The task:
Your copy of the listing must be exact and must hold no images.

Data section:
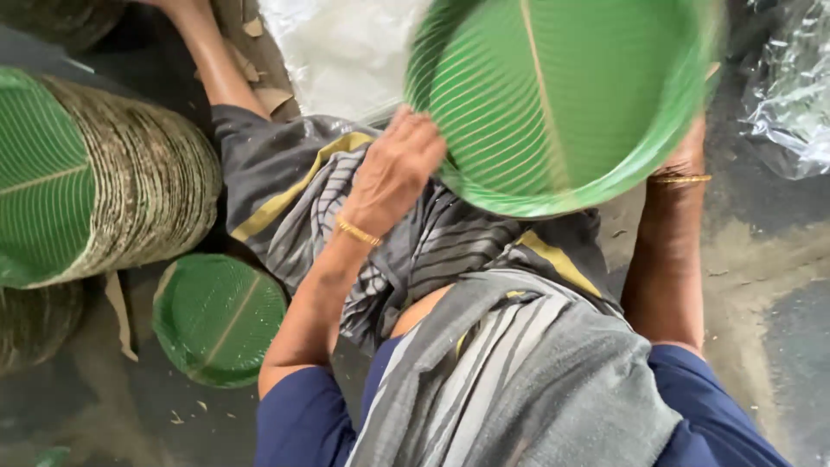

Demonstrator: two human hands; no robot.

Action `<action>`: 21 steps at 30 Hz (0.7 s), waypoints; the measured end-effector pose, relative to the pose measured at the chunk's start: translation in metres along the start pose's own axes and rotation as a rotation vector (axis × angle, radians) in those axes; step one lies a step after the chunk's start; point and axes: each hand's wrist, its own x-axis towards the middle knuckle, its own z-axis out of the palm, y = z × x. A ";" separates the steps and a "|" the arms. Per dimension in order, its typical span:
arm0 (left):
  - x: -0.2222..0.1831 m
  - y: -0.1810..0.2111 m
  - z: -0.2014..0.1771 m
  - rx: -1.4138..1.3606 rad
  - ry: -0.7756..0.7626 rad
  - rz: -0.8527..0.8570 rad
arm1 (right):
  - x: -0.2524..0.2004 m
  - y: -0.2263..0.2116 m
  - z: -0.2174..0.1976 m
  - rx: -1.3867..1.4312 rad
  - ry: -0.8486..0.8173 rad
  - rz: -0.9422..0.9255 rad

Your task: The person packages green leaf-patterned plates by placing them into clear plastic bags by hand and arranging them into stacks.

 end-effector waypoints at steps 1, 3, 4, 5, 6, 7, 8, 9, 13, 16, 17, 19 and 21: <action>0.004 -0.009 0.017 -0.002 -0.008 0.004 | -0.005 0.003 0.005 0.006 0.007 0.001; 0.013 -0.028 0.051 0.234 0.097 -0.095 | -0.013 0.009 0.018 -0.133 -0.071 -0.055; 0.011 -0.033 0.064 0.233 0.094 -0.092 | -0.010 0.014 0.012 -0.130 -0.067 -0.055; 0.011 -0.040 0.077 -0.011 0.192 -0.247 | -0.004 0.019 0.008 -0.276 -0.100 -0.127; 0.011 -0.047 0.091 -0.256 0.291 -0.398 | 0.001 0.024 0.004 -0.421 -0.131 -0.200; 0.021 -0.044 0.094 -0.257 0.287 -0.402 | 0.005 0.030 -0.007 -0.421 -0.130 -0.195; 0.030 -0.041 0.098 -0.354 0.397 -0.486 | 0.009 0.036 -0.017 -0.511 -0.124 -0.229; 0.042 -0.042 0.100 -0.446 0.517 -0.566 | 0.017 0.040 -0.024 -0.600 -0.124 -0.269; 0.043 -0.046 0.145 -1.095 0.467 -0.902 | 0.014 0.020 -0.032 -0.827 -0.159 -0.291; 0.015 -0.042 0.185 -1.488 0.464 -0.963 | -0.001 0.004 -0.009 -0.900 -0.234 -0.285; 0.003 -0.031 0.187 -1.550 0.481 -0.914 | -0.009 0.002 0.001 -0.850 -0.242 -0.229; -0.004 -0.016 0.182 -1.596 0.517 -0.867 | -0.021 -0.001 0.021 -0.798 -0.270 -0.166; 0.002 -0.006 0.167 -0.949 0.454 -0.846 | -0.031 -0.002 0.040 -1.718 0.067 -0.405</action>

Exercise output:
Demonstrator: two human hands; no robot.

Action `<action>`: 21 steps at 30 Hz (0.7 s), waypoints; the measured end-effector pose, relative to the pose measured at the chunk's start: translation in metres along the start pose's own axes and rotation as a rotation vector (axis × angle, radians) in those axes; step one lies a step after the chunk's start; point and axes: each hand's wrist, its own x-axis towards the middle knuckle, its own z-axis out of the palm, y = z × x. A ";" separates the steps and a "|" the arms. Per dimension in order, its typical span:
arm0 (left):
  - x: -0.2222..0.1831 m
  - y: -0.1810..0.2111 m
  - z: -0.2014..0.1771 m
  - rx: -1.4138..1.3606 rad
  - ry: -0.7756..0.7626 rad
  - rz: -0.8527..0.8570 rad
arm1 (right):
  - x: -0.2524..0.2004 m
  - y: -0.2263..0.2116 m
  - z: -0.2174..0.1976 m
  - rx: -1.3867..1.4312 rad
  - ry: -0.8486..0.8173 rad
  - rz: -0.9422..0.9255 rad

Your task: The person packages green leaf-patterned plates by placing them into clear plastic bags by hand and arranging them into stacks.

 end-effector waypoints at steps 1, 3, 4, 5, 6, 7, 8, 9, 13, 16, 17, 19 and 21: <action>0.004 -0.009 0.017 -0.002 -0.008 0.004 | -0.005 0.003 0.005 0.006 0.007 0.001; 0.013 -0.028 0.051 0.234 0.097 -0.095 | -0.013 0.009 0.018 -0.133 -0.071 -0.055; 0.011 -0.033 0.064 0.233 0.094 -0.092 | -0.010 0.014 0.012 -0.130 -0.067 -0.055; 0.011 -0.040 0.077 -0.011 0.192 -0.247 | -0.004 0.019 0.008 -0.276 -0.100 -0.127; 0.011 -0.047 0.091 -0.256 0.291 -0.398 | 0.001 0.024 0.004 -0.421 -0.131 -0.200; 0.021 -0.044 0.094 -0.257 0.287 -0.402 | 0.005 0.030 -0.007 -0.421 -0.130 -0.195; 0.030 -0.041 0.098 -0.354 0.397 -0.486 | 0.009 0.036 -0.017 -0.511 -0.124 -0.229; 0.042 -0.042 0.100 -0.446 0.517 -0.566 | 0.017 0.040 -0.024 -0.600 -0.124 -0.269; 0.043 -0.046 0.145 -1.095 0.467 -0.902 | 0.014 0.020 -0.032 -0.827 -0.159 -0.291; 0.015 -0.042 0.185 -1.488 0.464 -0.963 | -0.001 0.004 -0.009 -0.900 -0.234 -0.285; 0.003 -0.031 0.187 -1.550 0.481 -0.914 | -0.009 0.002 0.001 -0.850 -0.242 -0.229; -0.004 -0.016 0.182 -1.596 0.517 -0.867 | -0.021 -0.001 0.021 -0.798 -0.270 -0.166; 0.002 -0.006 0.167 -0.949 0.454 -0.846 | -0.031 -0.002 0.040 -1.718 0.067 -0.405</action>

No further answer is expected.